- Directed by: Sean S. Cunningham
- Written by: Victor Miller Steve Miner
- Produced by: Sean S. Cunningham Steve Miner
- Starring: Jim Baker Malachy McCourt
- Cinematography: Barry Abrams
- Edited by: Steve Miner
- Music by: Harry Manfredini
- Production company: Sean S. Cunningham Films
- Distributed by: Vestron Video (VHS)
- Release date: September 6, 1978;
- Running time: 92 minutes
- Country: United States
- Language: English

= Manny's Orphans =

1978 American family comedy film by Sean S. Cunningham

Manny's Orphans (also known as Kick!) is a 1978 American family comedy film directed by Sean S. Cunningham. The film was also distributed under the title Kick!.

==Plot==
Manny (Jim Baker) coaches soccer for the fashionable Creighton Hall school, but is relieved of duty because he is "not a good match" for the school.

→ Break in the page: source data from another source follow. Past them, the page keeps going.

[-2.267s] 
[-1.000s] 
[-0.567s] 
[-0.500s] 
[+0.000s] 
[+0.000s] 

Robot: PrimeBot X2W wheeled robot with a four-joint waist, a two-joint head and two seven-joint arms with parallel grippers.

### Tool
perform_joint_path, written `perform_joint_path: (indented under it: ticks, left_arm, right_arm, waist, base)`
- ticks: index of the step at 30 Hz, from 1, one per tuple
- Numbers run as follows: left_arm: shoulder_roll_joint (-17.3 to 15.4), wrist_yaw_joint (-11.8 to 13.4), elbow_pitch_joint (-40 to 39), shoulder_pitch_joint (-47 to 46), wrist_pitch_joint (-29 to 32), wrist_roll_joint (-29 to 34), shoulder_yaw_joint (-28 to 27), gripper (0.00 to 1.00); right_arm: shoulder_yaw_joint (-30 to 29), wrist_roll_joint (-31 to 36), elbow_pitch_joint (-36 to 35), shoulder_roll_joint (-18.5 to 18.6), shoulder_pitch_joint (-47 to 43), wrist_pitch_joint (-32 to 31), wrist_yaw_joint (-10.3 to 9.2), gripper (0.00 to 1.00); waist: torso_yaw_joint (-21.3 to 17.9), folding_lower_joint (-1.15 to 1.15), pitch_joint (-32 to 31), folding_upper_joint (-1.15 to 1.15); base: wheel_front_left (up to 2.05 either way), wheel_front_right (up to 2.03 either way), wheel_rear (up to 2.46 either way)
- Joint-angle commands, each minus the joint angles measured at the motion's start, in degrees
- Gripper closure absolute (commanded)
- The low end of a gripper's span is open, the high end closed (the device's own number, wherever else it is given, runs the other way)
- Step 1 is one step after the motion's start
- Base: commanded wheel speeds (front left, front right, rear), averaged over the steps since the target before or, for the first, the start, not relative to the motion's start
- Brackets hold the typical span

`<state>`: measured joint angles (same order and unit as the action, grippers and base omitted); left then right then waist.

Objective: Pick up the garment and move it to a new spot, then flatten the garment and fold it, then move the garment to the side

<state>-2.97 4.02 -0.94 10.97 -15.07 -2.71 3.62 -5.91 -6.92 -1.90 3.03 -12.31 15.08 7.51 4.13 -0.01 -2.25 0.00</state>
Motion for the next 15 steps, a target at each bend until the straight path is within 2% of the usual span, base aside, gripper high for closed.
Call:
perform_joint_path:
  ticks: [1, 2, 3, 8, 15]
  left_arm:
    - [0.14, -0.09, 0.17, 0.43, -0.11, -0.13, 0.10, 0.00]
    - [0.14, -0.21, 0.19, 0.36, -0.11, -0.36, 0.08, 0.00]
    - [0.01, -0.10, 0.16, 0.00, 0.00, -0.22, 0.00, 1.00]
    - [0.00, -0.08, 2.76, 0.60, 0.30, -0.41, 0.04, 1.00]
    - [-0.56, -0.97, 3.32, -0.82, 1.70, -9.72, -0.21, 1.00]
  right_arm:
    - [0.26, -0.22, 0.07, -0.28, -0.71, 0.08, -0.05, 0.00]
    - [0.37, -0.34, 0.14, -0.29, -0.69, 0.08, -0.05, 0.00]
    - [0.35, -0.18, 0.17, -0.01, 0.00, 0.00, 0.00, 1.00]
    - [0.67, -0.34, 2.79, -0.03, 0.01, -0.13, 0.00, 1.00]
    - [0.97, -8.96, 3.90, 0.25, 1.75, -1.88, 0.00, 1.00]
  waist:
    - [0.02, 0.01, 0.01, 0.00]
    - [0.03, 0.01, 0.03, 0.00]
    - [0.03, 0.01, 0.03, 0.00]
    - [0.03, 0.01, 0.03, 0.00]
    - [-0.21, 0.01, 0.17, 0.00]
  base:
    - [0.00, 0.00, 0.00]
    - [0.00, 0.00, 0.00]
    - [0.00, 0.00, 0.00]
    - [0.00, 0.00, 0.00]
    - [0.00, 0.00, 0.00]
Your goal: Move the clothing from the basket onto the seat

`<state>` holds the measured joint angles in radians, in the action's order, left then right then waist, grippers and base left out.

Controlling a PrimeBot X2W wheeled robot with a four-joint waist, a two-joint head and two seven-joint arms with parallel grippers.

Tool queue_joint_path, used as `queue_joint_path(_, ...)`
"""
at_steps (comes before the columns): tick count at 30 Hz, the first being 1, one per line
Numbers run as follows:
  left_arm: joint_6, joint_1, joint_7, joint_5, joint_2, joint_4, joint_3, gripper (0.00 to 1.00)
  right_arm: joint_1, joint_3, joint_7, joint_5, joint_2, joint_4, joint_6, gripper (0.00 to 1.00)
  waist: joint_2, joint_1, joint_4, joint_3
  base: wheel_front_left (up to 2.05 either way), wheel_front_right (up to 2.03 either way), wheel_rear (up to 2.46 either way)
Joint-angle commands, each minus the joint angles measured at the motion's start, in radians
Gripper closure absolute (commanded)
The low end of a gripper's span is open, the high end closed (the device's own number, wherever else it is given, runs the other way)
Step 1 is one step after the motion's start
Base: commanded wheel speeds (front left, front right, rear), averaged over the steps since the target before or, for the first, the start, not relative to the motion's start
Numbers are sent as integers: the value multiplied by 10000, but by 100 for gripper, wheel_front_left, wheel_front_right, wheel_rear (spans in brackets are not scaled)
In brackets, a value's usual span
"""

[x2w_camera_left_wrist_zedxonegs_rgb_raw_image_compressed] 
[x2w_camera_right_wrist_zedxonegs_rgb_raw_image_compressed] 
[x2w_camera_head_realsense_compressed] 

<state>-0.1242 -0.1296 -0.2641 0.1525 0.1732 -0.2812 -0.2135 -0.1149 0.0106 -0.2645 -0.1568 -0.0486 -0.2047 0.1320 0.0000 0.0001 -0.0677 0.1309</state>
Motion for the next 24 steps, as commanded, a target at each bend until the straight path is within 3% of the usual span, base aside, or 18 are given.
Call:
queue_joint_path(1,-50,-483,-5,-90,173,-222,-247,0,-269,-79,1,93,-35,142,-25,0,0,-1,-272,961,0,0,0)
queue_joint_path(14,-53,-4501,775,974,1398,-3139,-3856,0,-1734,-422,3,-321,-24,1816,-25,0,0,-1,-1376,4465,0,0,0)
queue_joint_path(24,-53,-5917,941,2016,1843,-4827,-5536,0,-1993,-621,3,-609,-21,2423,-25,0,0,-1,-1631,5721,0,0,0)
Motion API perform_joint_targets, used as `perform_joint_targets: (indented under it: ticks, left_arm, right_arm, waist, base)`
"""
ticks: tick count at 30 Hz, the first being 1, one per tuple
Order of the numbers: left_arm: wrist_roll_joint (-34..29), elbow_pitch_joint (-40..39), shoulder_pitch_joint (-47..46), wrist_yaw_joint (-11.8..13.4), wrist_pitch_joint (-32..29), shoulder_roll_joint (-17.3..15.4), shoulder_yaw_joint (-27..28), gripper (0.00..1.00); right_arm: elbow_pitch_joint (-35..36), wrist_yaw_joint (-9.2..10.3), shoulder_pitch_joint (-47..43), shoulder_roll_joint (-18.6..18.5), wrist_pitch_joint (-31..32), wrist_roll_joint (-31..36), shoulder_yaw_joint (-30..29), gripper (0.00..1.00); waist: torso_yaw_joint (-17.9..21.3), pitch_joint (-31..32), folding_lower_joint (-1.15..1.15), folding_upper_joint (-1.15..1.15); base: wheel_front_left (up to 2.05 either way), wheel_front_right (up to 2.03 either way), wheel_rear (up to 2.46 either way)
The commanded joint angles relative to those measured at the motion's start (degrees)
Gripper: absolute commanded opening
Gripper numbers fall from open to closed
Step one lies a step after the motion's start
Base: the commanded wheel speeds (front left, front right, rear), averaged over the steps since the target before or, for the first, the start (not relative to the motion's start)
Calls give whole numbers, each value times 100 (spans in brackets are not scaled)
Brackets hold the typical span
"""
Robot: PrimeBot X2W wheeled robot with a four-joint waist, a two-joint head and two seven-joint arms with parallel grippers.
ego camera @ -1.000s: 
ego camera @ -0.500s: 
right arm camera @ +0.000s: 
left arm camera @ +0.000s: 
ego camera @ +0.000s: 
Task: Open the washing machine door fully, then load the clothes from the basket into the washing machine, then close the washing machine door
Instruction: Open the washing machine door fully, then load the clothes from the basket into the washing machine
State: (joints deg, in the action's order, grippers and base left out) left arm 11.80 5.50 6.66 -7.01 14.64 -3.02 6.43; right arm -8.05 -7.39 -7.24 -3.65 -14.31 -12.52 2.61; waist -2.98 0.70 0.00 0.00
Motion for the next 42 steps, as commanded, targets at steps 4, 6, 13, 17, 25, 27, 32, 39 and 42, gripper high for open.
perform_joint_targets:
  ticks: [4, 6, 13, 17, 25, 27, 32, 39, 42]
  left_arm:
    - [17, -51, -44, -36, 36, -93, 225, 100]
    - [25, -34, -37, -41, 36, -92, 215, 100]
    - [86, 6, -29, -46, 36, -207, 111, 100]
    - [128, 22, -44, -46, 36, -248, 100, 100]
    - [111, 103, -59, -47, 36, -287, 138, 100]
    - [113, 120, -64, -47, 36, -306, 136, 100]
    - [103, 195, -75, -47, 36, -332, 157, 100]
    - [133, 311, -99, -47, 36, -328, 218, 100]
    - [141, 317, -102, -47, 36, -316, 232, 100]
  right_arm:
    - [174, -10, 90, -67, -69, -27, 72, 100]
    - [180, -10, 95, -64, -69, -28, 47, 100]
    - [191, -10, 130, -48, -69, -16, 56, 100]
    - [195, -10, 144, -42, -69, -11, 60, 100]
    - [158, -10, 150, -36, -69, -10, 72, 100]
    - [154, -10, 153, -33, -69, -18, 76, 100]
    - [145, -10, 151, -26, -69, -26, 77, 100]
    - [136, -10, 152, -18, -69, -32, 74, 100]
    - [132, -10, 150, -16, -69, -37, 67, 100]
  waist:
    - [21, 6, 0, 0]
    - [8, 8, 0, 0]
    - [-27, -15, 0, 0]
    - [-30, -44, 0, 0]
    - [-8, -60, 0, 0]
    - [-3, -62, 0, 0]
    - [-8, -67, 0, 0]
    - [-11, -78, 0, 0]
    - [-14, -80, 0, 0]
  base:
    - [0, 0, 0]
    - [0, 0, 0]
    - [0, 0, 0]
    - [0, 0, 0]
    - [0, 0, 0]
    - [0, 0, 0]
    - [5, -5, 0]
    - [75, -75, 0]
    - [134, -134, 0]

He finds a job at a Catholic home for orphans, where he forms a new soccer team, with the help of one very good player, Pepe, who turns out to be a girl. Pepe is the sister of one of the orphans, who comes to the all-boy orphanage posing as a boy, because her former foster home was an abusive environment.

Along the way, Manny has incurred a gambling debt, his creditors begin to lean on him, and the boys find out. They set up a soccer game and stake the outcome against Manny's debt. If they win, then the debt shall be forgiven.

==Cast==
- Jim Baker – Manny
- Malachy McCourt – Father Arch McCoy
- Chet Doherty – Dr. Berryman
- Sel Skolnick – Mr. Caputo
- Xavier Rodrigo – Raoul
- Melissa Valentin – Pepe
- Ari Lehman – Roger

==Production==
Of the film, writer Victor Miller said: "Steve Miner came up with the idea for it and I wrote the screenplay and we did it, another low-budget film [along with Here Come the Tigers], and shot it around Bridgeport, Connecticut."

Director Cunningham said: "We had this notion of a bunch of orphans in a halfway house, they put together a soccer team and the underdog wins. So we raised the money to do what became known as Manny's Orphans. It was a lot of fun to make, and again I loved working with the kids. I really thought it was going to be a breakthrough film for me." Cunningham also maintains that the reaction was "lukewarm," and although United Artists optioned it as a pilot for a TV series, they did not buy it.